Tre insegnamenti dalla grande marcia #primalepersone

3 marzo 2019

Siamo stati una goccia di quell’onda che ha attraversato Milano proponendosi come un’alternativa, un’alternativa a quella società egoista, chiusa, oscurantista rappresentata politicamente dall’attuale governo.

di Danilo De Biasio
direttore Festival Diritti Umani

 

Una goccia perché il Festival dei Diritti Umani era una delle migliaia di associazioni che ha voluto la manifestazione #primalepersone.

E questo è il primo dato. Partiti e sindacati c’erano eccome, ma non sono stati la forza trainante. La locomotiva del corteo milanese è quell’insieme di associazioni, ong, circoli che agiscono quotidianamente: chi insegnando l’italiano ai migranti, chi accompagnando le persone con disabilità, famiglie adottanti, gruppi che coprono i buchi di un welfare sempre più restrittivo. L’idea della società civile come cinghia di trasmissione dei partiti è morta e sepolta da decenni. Quindi – ecco il secondo insegnamento del corteo #primalepersone – credere che sia stata una mobilitazione utile a dare ossigeno all’opposizione politica o a dare la spallata al governo è illusorio.

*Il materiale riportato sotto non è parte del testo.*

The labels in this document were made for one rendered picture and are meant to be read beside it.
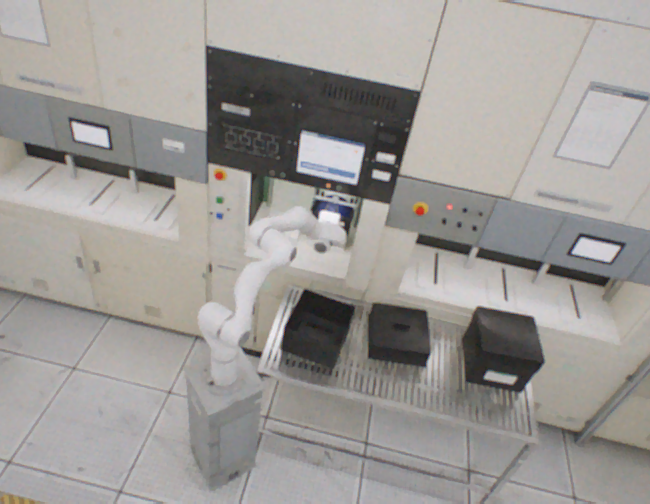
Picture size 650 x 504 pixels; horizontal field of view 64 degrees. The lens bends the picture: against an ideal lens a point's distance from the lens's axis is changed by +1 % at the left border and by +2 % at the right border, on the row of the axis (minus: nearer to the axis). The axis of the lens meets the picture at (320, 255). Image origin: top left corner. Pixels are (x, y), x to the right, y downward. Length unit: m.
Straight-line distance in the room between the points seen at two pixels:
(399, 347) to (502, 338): 0.47
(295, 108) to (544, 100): 0.97
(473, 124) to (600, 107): 0.45
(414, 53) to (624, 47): 0.71
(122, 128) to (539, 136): 1.82
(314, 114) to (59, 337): 2.25
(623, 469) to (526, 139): 2.26
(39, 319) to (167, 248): 1.17
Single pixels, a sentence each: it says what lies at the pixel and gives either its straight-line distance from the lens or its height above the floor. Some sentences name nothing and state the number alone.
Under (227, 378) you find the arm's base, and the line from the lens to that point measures 2.35.
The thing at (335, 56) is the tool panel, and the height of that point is 2.02.
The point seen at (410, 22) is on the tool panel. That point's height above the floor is 2.19.
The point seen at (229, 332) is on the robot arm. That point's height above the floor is 1.17.
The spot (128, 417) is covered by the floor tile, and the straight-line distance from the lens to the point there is 3.27.
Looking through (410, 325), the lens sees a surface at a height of 0.87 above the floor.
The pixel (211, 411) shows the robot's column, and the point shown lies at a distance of 2.35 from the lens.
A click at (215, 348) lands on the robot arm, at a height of 1.02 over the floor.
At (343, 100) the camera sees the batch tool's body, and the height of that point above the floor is 1.85.
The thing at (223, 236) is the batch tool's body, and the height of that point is 0.96.
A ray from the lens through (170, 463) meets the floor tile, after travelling 3.11.
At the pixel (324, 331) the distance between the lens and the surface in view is 2.63.
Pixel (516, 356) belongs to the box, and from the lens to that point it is 2.53.
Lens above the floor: 2.78
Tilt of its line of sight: 42 degrees down
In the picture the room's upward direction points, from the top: 10 degrees clockwise

Anzi: pensare che basti un sabato di manifestazione per tornare al tran tran della politica è l’errore più pericoloso che si può fare. Perché – e questo è il punto forse più importante – il grande corteo del 2 marzo ha dimostrato ancora una volta che i diritti o sono universali o sono privilegi per pochi. Il muro di bugie sulle presunte politiche buoniste a favore dei migranti a scapito degli italiani è platealmente crollato a Milano: cosa urlavano in piazza i bambini e i ragazzini se non che il futuro è comune? Di cosa si lamentavano le persone disabili se non di essere discriminate? Che cosa rappresentavano le sigle sindacali se non che il precariato limita i diritti dei  lavoratori? E le associazioni LGBT? Hanno ribadito che sono stanche di essere considerati cittadini di serie B.

È quello che il Festival dei Diritti Umani prova a dimostrare: le violazioni non riguardano solo lontani paesi sottosviluppati, ma ci toccano direttamente. Lottare per riconquistare i diritti è tipico della “razza” umana, non di alcuni. E una volta raggiunti i risultati la grande maggioranza della società starà meglio, si lamenterà solo chi prima godeva di privilegi immeritati. Questo sì che fa paura a molti governi, compreso quello italiano.